Major LNG buyers partner to limit methane emissions
(Bloomberg) – The U.S., the European Commission, Japan, South Korea and Australia are collaborating to limit methane emissions from liquefied natural gas (LNG) supply chains.
Although few details were released, the partnership represents a shift for some of the world’s biggest LNG buyers. It may force suppliers who want to sell to Japan and Korea to reduce accidental and intentional releases of methane from their supply chains.
Methane is the primary component of natural gas and responsible for almost a third of the world’s heating since the industrial revolution.
“This initiative is an unprecedented cooperation among LNG buyers to achieve a cleaner LNG value chain, by encouraging LNG producers to reduce methane emissions,” Japan’s Minister of Economy, Trade and Industry Yasutoshi Nishimura said at the LNG Producer-Consumer Conference on Tuesday in Tokyo where the initiative was announced.
The European Commission and Japan want to move towards data collection that will provide emissions intensity data at a cargo, portfolio and operator level, according to a joint statement released by the group. In a separate session at the same conference, the Japan Organization for Metals and Energy Security said it would work with Jera Co. and Korea Gas Corp. to collect data on methane emissions from individual LNG projects.

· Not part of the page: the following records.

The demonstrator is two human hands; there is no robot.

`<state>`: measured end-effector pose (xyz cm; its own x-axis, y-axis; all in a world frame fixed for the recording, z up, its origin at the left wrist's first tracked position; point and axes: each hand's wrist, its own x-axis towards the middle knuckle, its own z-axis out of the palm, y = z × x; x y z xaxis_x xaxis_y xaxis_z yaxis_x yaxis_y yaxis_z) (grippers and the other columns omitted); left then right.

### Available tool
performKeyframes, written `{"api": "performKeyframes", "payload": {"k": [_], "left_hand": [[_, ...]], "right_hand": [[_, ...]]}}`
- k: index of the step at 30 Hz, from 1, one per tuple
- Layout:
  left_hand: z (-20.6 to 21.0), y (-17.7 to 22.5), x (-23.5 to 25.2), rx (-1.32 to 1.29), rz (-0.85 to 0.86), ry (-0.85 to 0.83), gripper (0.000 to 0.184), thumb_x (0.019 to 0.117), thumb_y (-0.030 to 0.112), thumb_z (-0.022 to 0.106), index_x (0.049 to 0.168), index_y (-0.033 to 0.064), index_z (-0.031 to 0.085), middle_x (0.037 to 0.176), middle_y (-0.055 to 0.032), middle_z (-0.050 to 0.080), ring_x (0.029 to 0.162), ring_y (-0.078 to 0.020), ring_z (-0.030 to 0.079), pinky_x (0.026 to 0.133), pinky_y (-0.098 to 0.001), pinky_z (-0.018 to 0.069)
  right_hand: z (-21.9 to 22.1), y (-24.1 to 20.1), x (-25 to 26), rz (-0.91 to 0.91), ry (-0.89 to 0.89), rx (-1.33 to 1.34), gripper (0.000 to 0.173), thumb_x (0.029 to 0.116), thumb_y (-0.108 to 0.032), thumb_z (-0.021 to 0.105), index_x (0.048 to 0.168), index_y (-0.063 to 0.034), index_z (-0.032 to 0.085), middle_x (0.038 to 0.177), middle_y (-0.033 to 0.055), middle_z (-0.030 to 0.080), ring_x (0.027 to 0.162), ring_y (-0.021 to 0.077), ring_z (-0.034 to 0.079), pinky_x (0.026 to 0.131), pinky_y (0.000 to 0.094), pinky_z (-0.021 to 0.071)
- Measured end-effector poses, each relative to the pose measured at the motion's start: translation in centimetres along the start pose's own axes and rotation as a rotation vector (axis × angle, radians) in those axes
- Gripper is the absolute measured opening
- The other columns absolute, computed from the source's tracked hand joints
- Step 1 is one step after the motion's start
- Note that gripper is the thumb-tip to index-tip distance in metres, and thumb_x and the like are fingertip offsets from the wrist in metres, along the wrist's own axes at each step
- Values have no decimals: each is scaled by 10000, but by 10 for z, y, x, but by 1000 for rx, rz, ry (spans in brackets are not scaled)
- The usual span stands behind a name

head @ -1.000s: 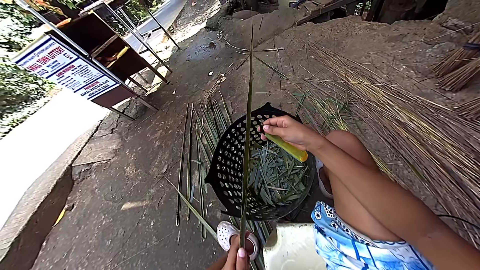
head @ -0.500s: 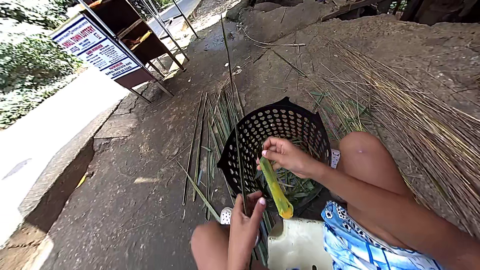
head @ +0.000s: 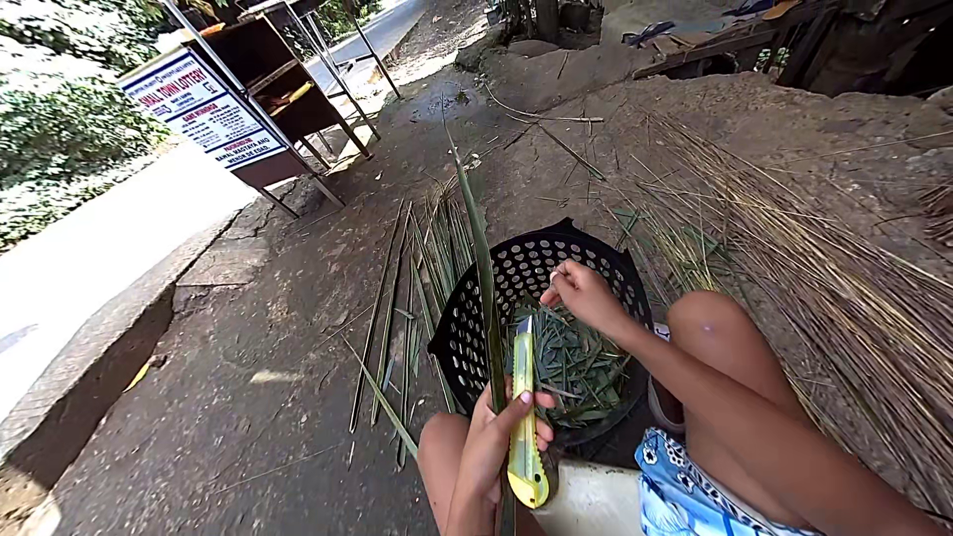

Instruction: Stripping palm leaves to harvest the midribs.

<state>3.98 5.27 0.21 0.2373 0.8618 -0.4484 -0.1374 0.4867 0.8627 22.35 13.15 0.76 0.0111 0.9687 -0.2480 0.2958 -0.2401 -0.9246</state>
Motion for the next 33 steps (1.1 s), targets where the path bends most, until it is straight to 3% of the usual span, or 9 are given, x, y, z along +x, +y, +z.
{"api": "performKeyframes", "payload": {"k": [2,4,9,12,16,20,22,25,33], "left_hand": [[-1,1,-2,5,1,16,195,1000,-83,333,998,69,454,762,-21,735,530,-32,660,504,-139,534],[2,2,-4,16,-8,62,177,1012,-89,350,1006,61,444,766,-27,727,527,-35,653,500,-143,532],[16,4,-10,253,38,214,210,943,-146,502,1127,-53,461,737,-4,626,564,-27,637,574,-178,564],[11,0,-14,414,76,182,291,921,-67,603,1175,-122,472,892,-54,576,750,-28,599,713,-203,524],[5,-4,-23,324,-64,99,351,1089,141,258,1297,-94,416,1284,-173,598,1001,-137,660,821,-301,536],[3,-6,-28,371,-50,145,410,1116,221,98,1164,-14,431,916,-11,623,532,47,471,498,-114,397],[8,-4,-27,377,0,173,407,1110,212,133,1017,28,484,722,65,513,489,58,382,473,-102,337],[12,2,-26,337,-3,127,364,1105,188,144,994,51,463,730,80,477,498,66,363,476,-87,322],[12,5,-16,37,-114,230,441,1135,261,123,921,92,470,656,64,510,458,41,437,443,-92,386]], "right_hand": [[-3,2,-1,38,-87,-148,523,1144,-218,253,1123,156,618,1121,279,668,1070,329,648,961,477,460],[-2,1,-7,82,-323,-290,653,1142,-364,212,1199,135,628,1223,320,631,1184,428,597,1018,579,409],[34,11,-34,-21,-644,-56,446,1060,-245,570,1296,132,536,1112,261,663,990,285,653,937,428,494],[42,8,-42,27,-595,20,383,1074,-123,514,1361,119,444,1125,248,624,934,238,646,874,373,518],[34,0,-36,124,-348,147,465,1067,-11,429,1486,110,268,1250,272,606,1076,262,650,956,384,494],[33,-16,-45,147,-121,496,232,1066,-44,493,1266,43,413,845,26,541,571,24,509,551,172,468],[37,-14,-51,61,-167,494,251,1009,-39,605,1184,42,444,820,-6,544,555,-15,457,526,141,417],[43,-10,-49,25,-220,417,344,950,-16,681,1200,69,460,797,-5,550,558,-15,469,528,141,414],[33,-9,-35,28,-326,438,293,986,57,576,1246,65,440,776,-11,557,573,-9,523,549,136,453]]}}
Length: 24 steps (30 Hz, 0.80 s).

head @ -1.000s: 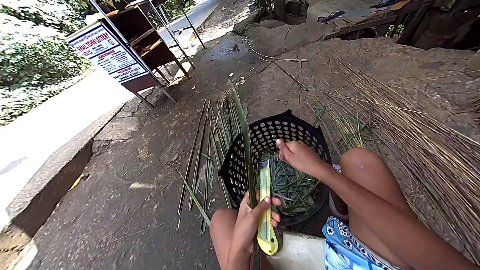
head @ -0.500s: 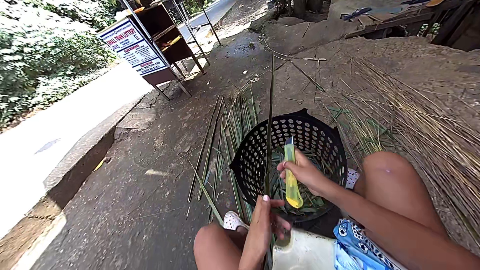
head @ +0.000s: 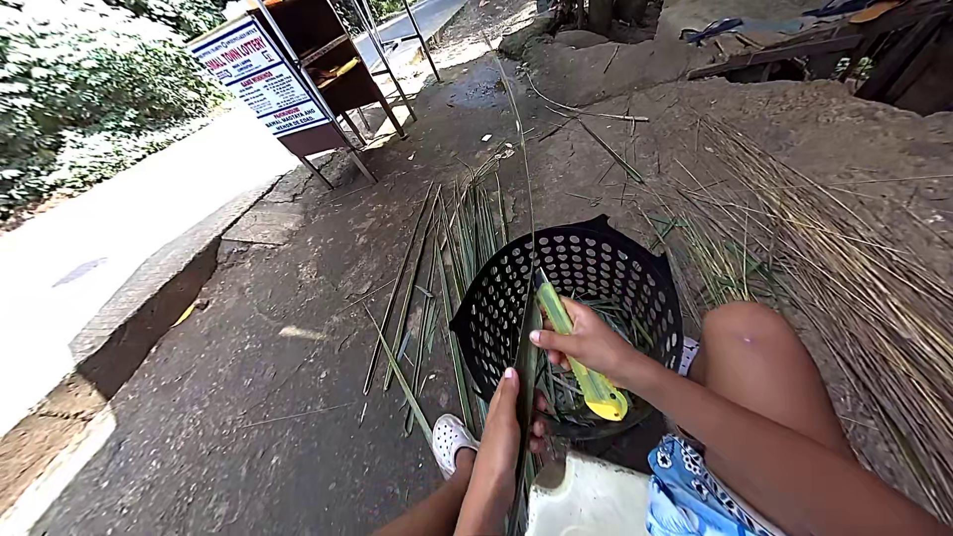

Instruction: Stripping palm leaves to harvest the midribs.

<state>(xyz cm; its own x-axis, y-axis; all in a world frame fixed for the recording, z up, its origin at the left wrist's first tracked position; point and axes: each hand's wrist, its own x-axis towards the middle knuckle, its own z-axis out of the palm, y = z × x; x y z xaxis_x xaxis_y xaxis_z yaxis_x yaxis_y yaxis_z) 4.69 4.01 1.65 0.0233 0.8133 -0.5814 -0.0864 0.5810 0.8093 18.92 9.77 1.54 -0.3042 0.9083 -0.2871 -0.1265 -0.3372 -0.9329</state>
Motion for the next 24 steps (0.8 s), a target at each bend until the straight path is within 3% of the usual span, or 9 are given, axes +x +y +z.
{"api": "performKeyframes", "payload": {"k": [2,5,7,11,12,15,17,20,24], "left_hand": [[-1,3,1,58,47,32,402,1137,239,163,965,77,488,674,54,502,494,17,472,477,-119,426],[-6,0,3,336,278,11,186,1084,59,369,1214,-44,453,834,8,541,582,11,563,553,-159,515],[-15,-6,2,418,321,-50,324,1015,-6,485,1318,-90,407,925,-29,586,629,-8,604,581,-185,540],[-43,-17,-4,227,140,-206,182,983,-74,451,1086,43,545,736,68,650,560,13,618,561,-149,543],[-47,-19,-5,196,126,-196,188,983,-85,439,1047,46,557,713,65,656,541,13,614,549,-142,537],[-42,-16,-7,158,159,-32,184,989,-102,435,971,43,547,661,62,620,491,24,572,504,-126,506],[-36,-11,-3,138,166,24,172,995,-91,423,957,40,526,649,65,583,474,38,535,480,-111,478],[-39,-4,5,140,112,-70,164,962,-92,463,981,60,519,641,82,560,485,39,536,490,-113,481],[-51,-4,20,47,72,-214,200,956,-109,434,988,71,516,675,79,613,497,40,555,509,-107,495]], "right_hand": [[-1,-4,0,14,27,1,292,988,96,525,1266,86,435,771,-8,516,573,0,525,557,137,464],[-5,-6,4,21,70,4,302,1001,108,473,1297,96,411,815,17,570,569,-6,532,548,136,460],[-6,-6,6,13,81,29,302,1001,111,467,1294,71,405,850,22,657,567,-31,525,534,128,433],[-8,-4,9,-45,91,-29,271,1020,81,455,1289,98,420,819,24,579,549,-16,502,530,133,435],[-10,-3,10,-97,85,-111,270,1040,37,441,1298,115,429,820,24,536,554,-13,484,542,136,434],[-16,5,13,-254,74,-398,396,1114,-155,359,1380,121,458,896,74,595,680,52,461,656,227,405],[-18,11,12,-316,39,-483,453,1115,-172,293,1412,114,481,894,70,562,718,80,462,694,245,411],[-16,22,8,-423,-59,-522,321,1064,-85,413,1248,136,556,935,170,630,790,144,557,755,287,469],[-13,32,4,-400,-230,-605,247,1058,-34,442,1206,154,504,884,204,636,719,214,621,683,327,524]]}}
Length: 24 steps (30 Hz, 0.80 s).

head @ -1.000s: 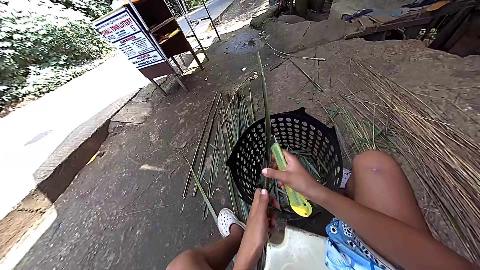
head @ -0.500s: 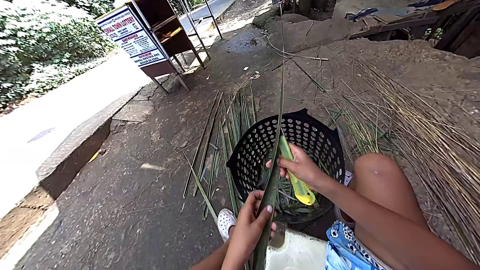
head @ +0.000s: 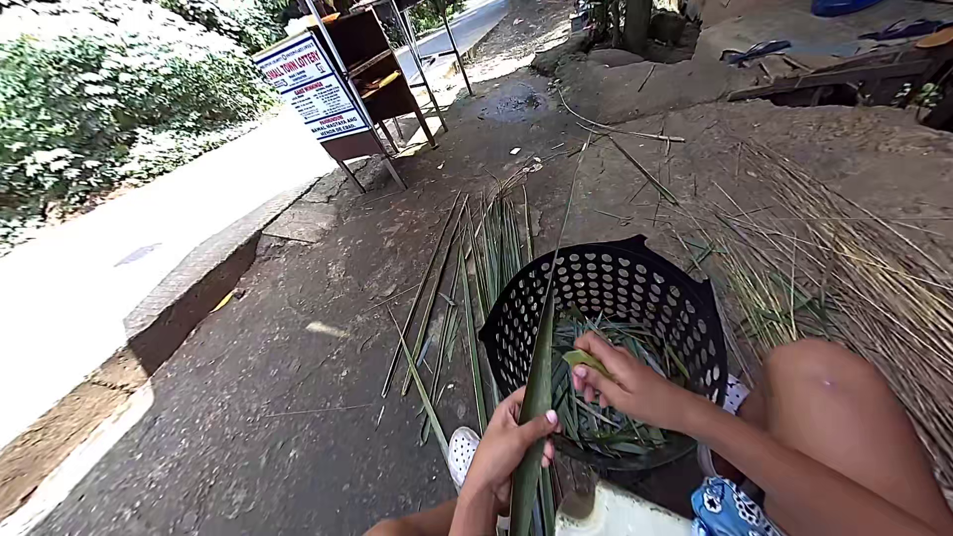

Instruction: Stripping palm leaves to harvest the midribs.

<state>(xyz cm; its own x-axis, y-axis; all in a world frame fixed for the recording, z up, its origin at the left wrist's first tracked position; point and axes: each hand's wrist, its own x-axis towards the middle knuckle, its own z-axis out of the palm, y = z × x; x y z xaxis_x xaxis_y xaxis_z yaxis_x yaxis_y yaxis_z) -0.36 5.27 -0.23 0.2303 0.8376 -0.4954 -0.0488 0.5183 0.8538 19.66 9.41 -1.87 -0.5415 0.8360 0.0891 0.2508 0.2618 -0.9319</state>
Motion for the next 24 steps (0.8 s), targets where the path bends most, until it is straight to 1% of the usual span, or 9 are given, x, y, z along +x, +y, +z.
{"api": "performKeyframes", "payload": {"k": [3,4,7,11,14,17,19,21,24], "left_hand": [[-8,-7,10,-82,-12,-65,213,1019,-39,350,992,72,530,720,64,678,505,41,580,508,-101,497],[-7,-8,14,-101,-24,-64,233,1045,-7,321,981,73,531,716,61,674,501,40,574,502,-99,492],[-2,-10,20,-153,-72,-1,253,1065,5,299,940,79,506,660,61,615,469,39,538,474,-98,473],[9,-14,26,-221,-76,57,239,1017,-87,343,940,70,505,625,60,582,466,32,540,466,-106,476],[15,-18,27,-260,-89,75,228,1024,-89,363,934,69,500,621,59,570,479,31,549,474,-104,479],[13,-19,30,-266,-97,66,223,1029,-82,362,935,67,500,626,52,578,483,25,557,475,-107,482],[12,-19,31,-270,-94,57,222,1033,-86,355,947,65,493,640,43,596,492,18,569,477,-113,488],[12,-18,31,-278,-92,52,204,1038,-86,346,987,59,480,656,36,602,503,11,580,477,-116,492],[16,-12,32,-266,-89,49,191,1038,-81,348,1021,57,479,666,34,603,509,8,586,472,-118,490]], "right_hand": [[6,3,-6,-146,-3,-208,281,1025,-41,521,1212,153,602,918,282,692,791,399,695,741,511,559],[9,8,-7,-234,28,-295,296,1015,-89,552,1189,128,654,943,273,712,833,420,719,751,537,576],[16,18,-6,-319,52,-421,364,1029,-200,519,1148,90,704,910,248,699,831,419,707,712,534,569],[16,16,-5,-248,63,-465,304,976,-152,593,1105,89,724,868,248,683,813,428,691,701,539,554],[13,18,-2,-179,77,-488,292,940,-162,642,1062,84,740,859,252,684,819,432,692,707,555,545],[2,15,1,-30,-73,-402,307,985,-168,609,1111,87,724,960,278,691,912,450,683,800,594,515],[-4,14,1,25,-121,-375,314,996,-173,597,1127,84,720,997,280,696,940,450,681,816,605,504],[-4,16,-1,-2,-51,-404,302,978,-168,615,1102,81,731,963,274,697,905,443,687,778,600,510],[0,24,0,-123,183,-504,277,919,-162,650,1018,76,753,846,236,697,776,411,702,657,561,537]]}}
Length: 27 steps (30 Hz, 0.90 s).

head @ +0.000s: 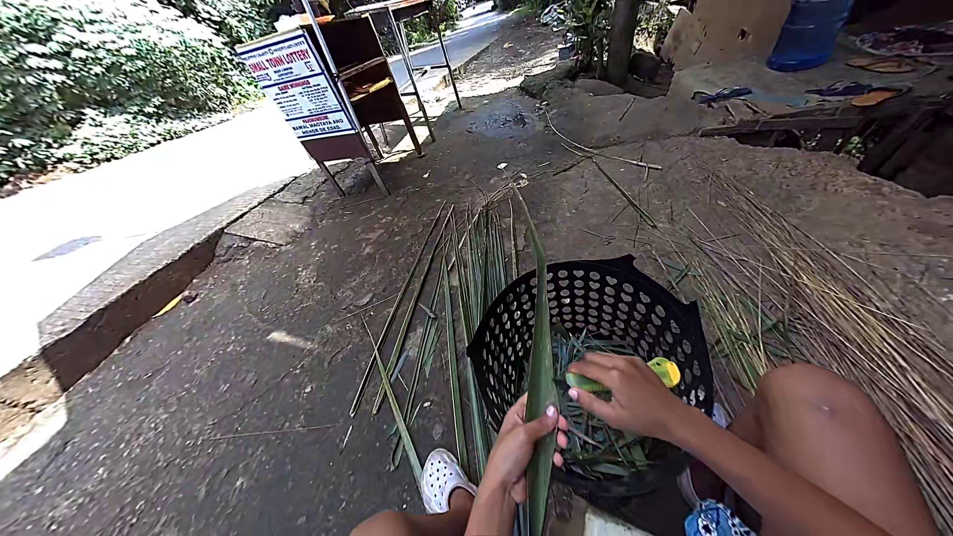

Cutting leaks and intentional releases of methane, which has more than 80 times the warming power of carbon dioxide during its first two decades in the atmosphere, is one of the cheapest ways to combat climate change.
If global oil and gas operators spent $75 billion — roughly equivalent to 2% of 2022 net income — to curb releases of methane through 2030, that would keep the sector on a pathway to achieve net zero emissions by mid-century, the International Energy Agency said in a report last month.